Setiap malam, aroma manis martabak dari gerobak kuning “Agus Putra Manggala” selalu menggoda mahasiswa yang pulang kuliah di kawasan Tembalang, Semarang. Yang berlokasi di tengah tiga kampus, Usaha martabak ini mulai dirintis pada tahun 2003 dan mulai dikenal masyarakat luas sejak 2004. Dari balik wajan panas, Bapak Agus sibuk menuang adonan sambil sesekali menyapa pelanggan langganannya. Di tengah persaingan ketat kuliner kampus, usaha martabak ini punya cara unik untuk tetap bertahan.
Lokasi tersebut sangat berpengaruh terhadap salah satu bisnis kuliner, terutama ketika berada di kawasan kampus dengan pasar utama mahasiswa. Wawancara ini bertujuan untuk memberikan informasi bagaimana usaha martabak di Jalan Sirojudin No.16 Tembalang, Semarang mengelola kendala lalu lintas dan tantangan bahan baku untuk mempertahankan pelayanan dan kualitas produk. Informasi diperoleh melalui wawancara dengan Bapak Agus dan observasi langsung dengan mendatangi outlet.
Kawasan kampus menyediakan peluang bisnis dengan mahasiswa yang besar dan beragam. Namun potensi ini diimbangi oleh kendala serius berupa kemacetan, khususnya pada jam pulang kerja dan saat masa kuliah aktif, yang mempengaruhi distribusi bahan baku dan akses pelanggan.
Bapak Agus menerapkan kebiasaan antara lain penjadwalan produksi yang menyesuaikan keadaan untuk menghindari jam macet terparah, pembukuan rapi untuk pengelolaan modal dan stok bahan baku, serta pelayanan cepat dan ramah untuk memenuhi kebutuhan konsumen yang sering membutuhkan respon yang cepat dan tepat.

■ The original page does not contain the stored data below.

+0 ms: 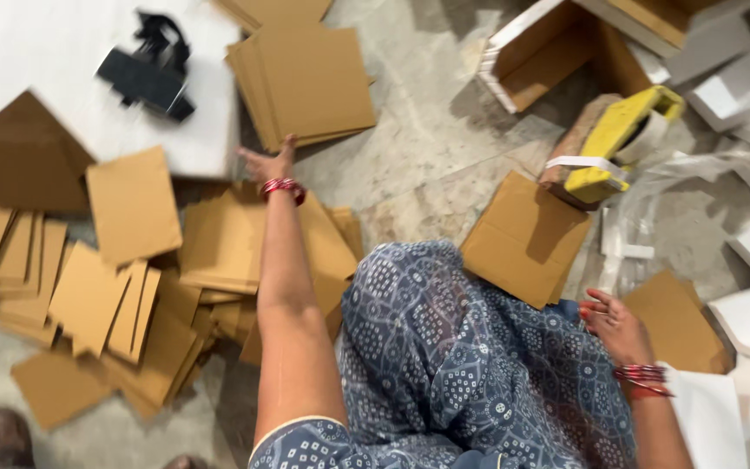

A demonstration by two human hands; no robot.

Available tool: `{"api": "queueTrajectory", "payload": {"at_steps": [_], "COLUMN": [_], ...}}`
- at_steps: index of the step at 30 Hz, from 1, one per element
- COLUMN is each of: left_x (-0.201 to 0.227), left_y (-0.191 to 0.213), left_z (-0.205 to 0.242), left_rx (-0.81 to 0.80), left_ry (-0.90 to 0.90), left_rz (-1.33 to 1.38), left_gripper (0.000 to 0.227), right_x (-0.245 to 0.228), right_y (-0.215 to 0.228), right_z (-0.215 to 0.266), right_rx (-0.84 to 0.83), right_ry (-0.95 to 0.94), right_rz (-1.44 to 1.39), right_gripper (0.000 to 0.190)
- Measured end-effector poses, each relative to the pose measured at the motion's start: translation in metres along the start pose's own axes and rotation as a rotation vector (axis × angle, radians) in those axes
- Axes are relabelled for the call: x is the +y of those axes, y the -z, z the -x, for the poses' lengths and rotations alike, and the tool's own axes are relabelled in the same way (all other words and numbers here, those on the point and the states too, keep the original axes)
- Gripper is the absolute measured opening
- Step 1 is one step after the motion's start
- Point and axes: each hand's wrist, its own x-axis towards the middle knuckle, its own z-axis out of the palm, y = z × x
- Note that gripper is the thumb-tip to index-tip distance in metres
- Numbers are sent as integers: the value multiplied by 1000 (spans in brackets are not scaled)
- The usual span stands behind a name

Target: The person sits on the floor and assembles small cardboard boxes by inserting white foam inserts into the cardboard frames and securing them with a tape dispenser. The person repeatedly picks up flat cardboard pieces, folds them, inserts the foam, and tapes the edges to create finished boxes.

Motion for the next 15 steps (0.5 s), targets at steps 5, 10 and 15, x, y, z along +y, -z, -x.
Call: {"api": "queueTrajectory", "payload": {"at_steps": [5,10,15], "left_x": [33,56,64], "left_y": [-20,-19,-27], "left_z": [-18,-9,-27], "left_rx": [112,39,-66], "left_ry": [-188,17,-123], "left_rz": [332,445,439], "left_gripper": [150,128,120], "right_x": [-21,-30,-9], "right_y": [63,44,34], "right_z": [44,61,73], "right_rx": [48,-2,-181], "right_ry": [-173,-280,-325], "right_rz": [335,453,309], "right_gripper": [55,57,56]}}
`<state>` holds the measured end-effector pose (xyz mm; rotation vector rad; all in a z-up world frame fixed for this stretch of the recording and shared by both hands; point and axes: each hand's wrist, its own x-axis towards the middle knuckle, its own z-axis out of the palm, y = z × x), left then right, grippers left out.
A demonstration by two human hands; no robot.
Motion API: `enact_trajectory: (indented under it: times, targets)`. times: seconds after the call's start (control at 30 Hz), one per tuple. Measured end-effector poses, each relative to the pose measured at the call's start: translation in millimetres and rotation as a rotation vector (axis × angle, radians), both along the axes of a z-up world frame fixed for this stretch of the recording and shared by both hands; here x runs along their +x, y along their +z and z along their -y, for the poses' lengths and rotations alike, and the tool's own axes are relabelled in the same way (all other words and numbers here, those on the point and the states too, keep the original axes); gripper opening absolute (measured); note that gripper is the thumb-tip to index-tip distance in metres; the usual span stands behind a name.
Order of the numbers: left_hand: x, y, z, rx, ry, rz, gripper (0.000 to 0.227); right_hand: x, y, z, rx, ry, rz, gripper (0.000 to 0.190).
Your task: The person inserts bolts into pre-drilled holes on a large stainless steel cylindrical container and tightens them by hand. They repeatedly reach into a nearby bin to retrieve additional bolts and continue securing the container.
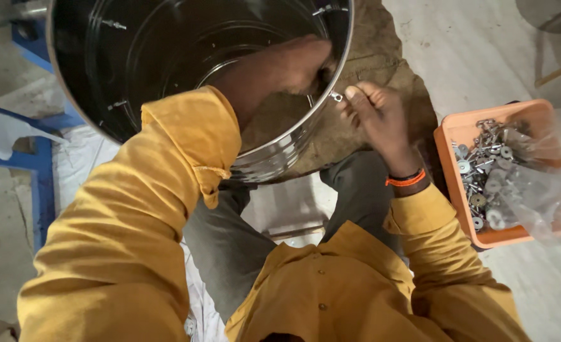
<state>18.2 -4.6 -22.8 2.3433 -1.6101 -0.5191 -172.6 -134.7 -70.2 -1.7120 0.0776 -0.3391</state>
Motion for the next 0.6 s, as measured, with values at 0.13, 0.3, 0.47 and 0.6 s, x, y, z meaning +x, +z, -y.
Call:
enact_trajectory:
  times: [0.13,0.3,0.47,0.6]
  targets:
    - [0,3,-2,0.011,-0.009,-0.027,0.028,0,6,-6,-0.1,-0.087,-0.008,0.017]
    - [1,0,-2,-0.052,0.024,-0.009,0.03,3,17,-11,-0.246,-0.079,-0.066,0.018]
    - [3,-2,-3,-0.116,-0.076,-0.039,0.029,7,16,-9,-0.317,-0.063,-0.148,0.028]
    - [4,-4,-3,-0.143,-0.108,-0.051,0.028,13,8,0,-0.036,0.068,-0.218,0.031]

Bapak Agus yang memiliki latar belakang berjualan martabak sejak lama, memilih jenis martabak bandung karena itu adalah basic atau keahliannya yang sudah dikuasai sejak lama. Martabak Bandung tersebut tetap dijaga rasa dan kualitasnya, termasuk mengganti adonan gagal, menciptakan kepercayaan tinggi dari pelanggan yang sebagian besar adalah mahasiswa yang peka terhadap kualitas dan harga.
Kunci utama pelanggan kembali ke outlet ini adalah rasa yang konsisten, tempat yang higienis, serta pelayanan yang ramah. Jika ada komplain dari pelanggan, Bapak Agus segera melakukan evaluasi dan memastikan kesalahan tidak terulang. Proses pembuatan martabak sendiri menekankan prosedur standar, terutama takaran adonan yang tepat untuk menghindari kegagalan. Namun risiko seperti adonan yang "bantat"(gagal mengembang) tetap ada dan bisa menyebabkan kerugian. Bapak Agus menganggapnya sebagai bagian dari resiko berjualan, adonan gagal tidak pernah diberikan ke pelanggan, melainkan diganti dengan yang baru.
Varian best seller dari martabak manis adalah coklat keju, sedangkan untuk martabak asin, menu favorit pelanggan adalah martabak dengan 2 telur dan 3 telur. Dalam sehari, penjualan bisa mencapai 30 porsi martabak manis serta 40–50 telur martabak asin. Omset kotor harian berkisar antara 1 juta hingga 1,5 juta rupiah, yang setelah dikurangi biaya operasional, menghasilkan omset bersih 300 ribu hingga 500 ribu rupiah. Jumlah penjualan ini tidak selalu stabil, ada hari-hari di mana omset di bawah perkiraan karena faktor lingkungan seperti cuaca atau kemacetan. Modal awal yang digunakan untuk memulai usaha ini sekitar Rp10 juta lebih.
Outlet Martabak bandung hanya mempunyai satu pegawai outlet dengan dukungan dari Bapak Agus pemilik outlet. Usaha martabak yang berlokasi di tengah kawasan kampus menghadapi tantangan yang terkait dengan adanya kemacetan dan ketersediaan bahan baku. Namun, melalui strategi manajemen operasional yang fokus pada kualitas produk serta pelayanan pelanggan, usaha ini mampu bertahan dan tetap dikenal banyak orang. Informasi ini memberikan gambaran penting bagi pelaku usaha di lingkungan kampus tentang pentingnya kesiapan menghadapi perubahan lokasi strategis.